Six systems define the field. BigTable taught us range-partitioned KV. Dynamo taught us AP + tunable consistency. Spanner taught us global linearizability via TrueTime. Kafka taught us the log as primary abstraction. S3 taught us strong consistency at exabyte scale. CockroachDB taught us Spanner without atomic clocks. Know the one-line "killer move" of each.

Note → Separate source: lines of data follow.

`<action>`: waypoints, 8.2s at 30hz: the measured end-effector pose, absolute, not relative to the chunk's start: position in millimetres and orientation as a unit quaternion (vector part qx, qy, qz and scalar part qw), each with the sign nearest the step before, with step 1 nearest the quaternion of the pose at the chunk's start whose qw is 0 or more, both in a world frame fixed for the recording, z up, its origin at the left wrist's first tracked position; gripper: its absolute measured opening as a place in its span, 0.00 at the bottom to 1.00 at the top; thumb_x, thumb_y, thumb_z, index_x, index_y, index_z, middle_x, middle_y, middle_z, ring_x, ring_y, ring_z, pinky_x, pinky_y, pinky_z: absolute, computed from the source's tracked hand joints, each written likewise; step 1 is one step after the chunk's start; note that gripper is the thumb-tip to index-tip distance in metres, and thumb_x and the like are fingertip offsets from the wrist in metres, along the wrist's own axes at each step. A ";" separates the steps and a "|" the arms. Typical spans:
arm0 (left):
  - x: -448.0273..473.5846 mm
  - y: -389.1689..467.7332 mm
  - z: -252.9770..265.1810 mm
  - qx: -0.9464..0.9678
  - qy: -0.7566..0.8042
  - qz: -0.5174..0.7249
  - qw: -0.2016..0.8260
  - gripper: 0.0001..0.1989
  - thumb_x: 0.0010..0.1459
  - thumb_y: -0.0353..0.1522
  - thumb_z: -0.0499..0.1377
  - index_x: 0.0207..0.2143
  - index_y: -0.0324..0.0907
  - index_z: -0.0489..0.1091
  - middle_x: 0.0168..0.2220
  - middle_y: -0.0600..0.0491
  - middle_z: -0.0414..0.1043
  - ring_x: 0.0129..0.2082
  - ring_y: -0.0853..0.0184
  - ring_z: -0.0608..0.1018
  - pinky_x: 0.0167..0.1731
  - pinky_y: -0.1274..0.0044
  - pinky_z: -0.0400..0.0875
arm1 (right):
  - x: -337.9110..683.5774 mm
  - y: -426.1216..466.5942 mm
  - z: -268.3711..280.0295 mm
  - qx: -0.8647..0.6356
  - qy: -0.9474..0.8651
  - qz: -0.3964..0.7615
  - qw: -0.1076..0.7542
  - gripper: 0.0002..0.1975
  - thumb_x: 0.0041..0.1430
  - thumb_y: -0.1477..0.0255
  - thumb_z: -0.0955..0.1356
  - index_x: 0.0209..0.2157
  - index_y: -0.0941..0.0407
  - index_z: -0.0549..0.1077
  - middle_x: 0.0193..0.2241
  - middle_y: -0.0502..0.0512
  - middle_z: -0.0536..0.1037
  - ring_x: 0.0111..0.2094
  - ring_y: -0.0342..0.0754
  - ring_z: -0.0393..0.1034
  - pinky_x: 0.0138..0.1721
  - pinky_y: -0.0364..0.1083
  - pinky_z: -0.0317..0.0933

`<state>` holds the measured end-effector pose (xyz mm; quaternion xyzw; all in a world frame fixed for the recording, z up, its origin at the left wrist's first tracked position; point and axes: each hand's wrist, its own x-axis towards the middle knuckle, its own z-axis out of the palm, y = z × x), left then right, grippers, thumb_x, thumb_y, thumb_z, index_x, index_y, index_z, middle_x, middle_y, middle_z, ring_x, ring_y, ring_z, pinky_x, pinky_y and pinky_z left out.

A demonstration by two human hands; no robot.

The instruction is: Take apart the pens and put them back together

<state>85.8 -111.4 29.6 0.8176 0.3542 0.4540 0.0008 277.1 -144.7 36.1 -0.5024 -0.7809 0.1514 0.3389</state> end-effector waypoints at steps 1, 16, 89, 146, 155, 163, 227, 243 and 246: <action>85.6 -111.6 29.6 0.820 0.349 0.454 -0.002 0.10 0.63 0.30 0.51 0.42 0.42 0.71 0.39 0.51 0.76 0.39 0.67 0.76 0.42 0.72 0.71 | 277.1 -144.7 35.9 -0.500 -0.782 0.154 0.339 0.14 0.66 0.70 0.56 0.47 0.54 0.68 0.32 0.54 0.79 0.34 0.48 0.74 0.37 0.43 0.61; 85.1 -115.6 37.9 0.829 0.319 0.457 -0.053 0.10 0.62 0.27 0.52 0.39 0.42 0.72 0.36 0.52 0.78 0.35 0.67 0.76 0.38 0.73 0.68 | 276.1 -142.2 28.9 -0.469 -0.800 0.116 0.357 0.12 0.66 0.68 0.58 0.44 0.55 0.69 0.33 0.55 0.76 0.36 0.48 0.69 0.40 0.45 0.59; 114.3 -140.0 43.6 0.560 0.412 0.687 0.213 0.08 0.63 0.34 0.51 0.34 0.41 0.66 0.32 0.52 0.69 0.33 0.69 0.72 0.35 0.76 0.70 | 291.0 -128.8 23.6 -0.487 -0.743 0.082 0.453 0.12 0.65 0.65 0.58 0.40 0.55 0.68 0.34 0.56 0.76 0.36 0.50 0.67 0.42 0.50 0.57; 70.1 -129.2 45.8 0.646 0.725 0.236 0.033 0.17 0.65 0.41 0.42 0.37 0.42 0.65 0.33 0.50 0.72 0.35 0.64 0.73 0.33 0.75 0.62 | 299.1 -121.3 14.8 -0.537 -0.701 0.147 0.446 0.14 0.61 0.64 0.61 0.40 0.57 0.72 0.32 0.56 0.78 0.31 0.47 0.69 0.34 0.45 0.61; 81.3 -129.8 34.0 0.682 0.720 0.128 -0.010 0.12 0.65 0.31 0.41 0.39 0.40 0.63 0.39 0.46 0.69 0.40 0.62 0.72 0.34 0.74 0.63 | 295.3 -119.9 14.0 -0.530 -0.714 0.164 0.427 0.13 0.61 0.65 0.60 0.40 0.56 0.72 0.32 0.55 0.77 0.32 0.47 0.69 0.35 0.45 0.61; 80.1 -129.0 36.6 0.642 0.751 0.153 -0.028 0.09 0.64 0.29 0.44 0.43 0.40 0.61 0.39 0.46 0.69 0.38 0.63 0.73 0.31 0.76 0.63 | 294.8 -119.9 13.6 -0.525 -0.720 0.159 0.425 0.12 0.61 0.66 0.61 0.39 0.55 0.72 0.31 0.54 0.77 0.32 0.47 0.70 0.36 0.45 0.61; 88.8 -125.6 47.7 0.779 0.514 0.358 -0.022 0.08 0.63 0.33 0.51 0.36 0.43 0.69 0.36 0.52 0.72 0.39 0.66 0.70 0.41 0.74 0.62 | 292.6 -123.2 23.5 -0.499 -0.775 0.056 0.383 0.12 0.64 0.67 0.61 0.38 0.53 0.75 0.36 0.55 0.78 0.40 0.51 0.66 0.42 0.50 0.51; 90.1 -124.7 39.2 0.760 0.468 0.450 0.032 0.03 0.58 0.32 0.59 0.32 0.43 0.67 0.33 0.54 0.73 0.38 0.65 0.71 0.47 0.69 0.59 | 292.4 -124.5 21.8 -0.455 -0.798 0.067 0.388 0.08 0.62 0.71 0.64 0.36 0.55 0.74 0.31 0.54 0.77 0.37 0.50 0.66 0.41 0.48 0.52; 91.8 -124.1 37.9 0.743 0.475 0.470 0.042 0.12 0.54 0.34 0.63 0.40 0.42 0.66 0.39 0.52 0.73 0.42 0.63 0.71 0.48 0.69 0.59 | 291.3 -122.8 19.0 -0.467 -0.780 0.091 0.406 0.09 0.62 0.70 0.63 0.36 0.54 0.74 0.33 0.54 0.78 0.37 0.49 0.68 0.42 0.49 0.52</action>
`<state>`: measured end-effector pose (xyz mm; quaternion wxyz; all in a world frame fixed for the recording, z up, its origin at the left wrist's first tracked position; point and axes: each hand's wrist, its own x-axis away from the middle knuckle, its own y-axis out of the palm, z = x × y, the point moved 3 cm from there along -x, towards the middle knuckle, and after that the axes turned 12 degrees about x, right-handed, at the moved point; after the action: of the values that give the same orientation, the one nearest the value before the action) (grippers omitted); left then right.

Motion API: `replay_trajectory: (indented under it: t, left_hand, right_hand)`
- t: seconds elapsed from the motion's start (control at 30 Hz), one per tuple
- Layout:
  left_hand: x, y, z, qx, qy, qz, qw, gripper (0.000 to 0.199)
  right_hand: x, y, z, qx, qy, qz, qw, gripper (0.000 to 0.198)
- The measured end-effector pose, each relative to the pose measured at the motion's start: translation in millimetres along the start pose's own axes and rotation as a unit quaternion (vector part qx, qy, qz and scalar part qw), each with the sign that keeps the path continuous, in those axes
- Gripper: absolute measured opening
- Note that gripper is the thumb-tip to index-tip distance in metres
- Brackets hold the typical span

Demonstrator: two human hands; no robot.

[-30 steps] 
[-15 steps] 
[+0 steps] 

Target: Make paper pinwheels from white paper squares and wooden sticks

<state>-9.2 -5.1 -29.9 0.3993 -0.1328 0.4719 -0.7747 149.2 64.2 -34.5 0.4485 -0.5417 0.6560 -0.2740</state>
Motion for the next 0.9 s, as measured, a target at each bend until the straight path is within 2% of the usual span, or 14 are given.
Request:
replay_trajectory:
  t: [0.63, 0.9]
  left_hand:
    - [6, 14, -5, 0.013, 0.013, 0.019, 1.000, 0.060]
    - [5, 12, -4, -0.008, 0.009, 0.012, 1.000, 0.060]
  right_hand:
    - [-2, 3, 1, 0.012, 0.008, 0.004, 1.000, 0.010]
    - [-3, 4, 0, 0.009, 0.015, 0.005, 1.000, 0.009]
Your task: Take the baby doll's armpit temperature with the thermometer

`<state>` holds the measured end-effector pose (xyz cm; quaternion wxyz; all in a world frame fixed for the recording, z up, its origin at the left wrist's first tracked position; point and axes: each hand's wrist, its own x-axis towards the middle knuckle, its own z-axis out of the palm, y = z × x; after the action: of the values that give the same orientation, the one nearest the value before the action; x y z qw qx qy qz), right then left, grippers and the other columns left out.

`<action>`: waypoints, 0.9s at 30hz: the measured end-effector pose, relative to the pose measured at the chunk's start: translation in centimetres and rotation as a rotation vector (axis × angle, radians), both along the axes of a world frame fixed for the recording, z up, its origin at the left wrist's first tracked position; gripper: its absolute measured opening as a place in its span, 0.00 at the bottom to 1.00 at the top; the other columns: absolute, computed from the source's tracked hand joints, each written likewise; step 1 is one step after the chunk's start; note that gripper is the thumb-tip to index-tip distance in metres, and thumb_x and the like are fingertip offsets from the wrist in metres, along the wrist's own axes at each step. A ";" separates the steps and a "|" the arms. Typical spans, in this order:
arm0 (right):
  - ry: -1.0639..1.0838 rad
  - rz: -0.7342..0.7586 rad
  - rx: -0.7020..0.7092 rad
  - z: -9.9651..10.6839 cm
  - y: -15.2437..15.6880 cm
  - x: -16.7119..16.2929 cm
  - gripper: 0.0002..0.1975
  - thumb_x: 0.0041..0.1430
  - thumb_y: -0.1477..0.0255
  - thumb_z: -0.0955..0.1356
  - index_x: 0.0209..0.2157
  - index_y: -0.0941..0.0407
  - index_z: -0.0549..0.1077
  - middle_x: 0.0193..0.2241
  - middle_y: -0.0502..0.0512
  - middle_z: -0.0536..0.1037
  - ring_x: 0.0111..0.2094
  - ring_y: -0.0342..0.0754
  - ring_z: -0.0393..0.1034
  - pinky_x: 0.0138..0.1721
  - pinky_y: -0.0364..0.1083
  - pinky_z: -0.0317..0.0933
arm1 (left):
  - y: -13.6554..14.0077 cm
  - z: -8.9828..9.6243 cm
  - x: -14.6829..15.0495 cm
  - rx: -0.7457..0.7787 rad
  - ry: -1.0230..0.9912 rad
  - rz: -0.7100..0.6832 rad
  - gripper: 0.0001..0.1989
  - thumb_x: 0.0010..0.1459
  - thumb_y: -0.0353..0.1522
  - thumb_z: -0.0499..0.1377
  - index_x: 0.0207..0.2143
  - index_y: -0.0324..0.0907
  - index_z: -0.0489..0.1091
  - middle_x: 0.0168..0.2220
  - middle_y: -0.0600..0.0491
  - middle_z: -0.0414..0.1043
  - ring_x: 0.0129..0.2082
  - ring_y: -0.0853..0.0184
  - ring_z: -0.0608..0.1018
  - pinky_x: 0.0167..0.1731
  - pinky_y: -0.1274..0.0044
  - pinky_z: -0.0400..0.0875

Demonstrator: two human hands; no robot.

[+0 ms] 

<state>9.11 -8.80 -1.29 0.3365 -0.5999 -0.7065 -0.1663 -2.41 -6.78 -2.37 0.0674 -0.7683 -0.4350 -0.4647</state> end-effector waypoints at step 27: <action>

| System | Killer move | Read this |
|---|---|---|
| BigTable (Chang 2006) | GFS + Chubby + tablet servers; sparse multi-dim sorted map. | Original BigTable paper. |
| Spanner (Corbett 2012) | Global linearizability via TrueTime + Paxos per shard + 2PC across shards. | Spanner paper, then CockroachDB design doc. |
| Dynamo (DeCandia 2007) | Consistent hashing + sloppy quorum + vector clocks. AP first. | Dynamo paper. Influenced Cassandra, Riak, DynamoDB. |
| Cassandra | Dynamo + BigTable hybrid. Tunable consistency (LOCAL_QUORUM, EACH_QUORUM). | Cassandra docs on consistency levels. |
| CockroachDB | Spanner without atomic clocks: HLC + max offset + Raft per range. | Cockroach blog, especially "Living Without Atomic Clocks." |
| Kafka (Kreps 2011) | Log-structured commit log; topic = partitioned log; ISR semantics. | LinkedIn paper + Confluent's exactly-once blog. |
| S3 | Strong read-after-write consistency since Dec 2020. Throughput sharded by prefix. | AWS strong consistency announcement; Marc Brooker's blog. |
Kafka exactly-once — the recipe
(1) Idempotent producer: producer ID + per-partition sequence number → broker dedups retried writes. (2) Transactions: producer wraps writes across partitions; transaction coordinator atomically commits or aborts. Consumers in read_committed isolation only see committed records.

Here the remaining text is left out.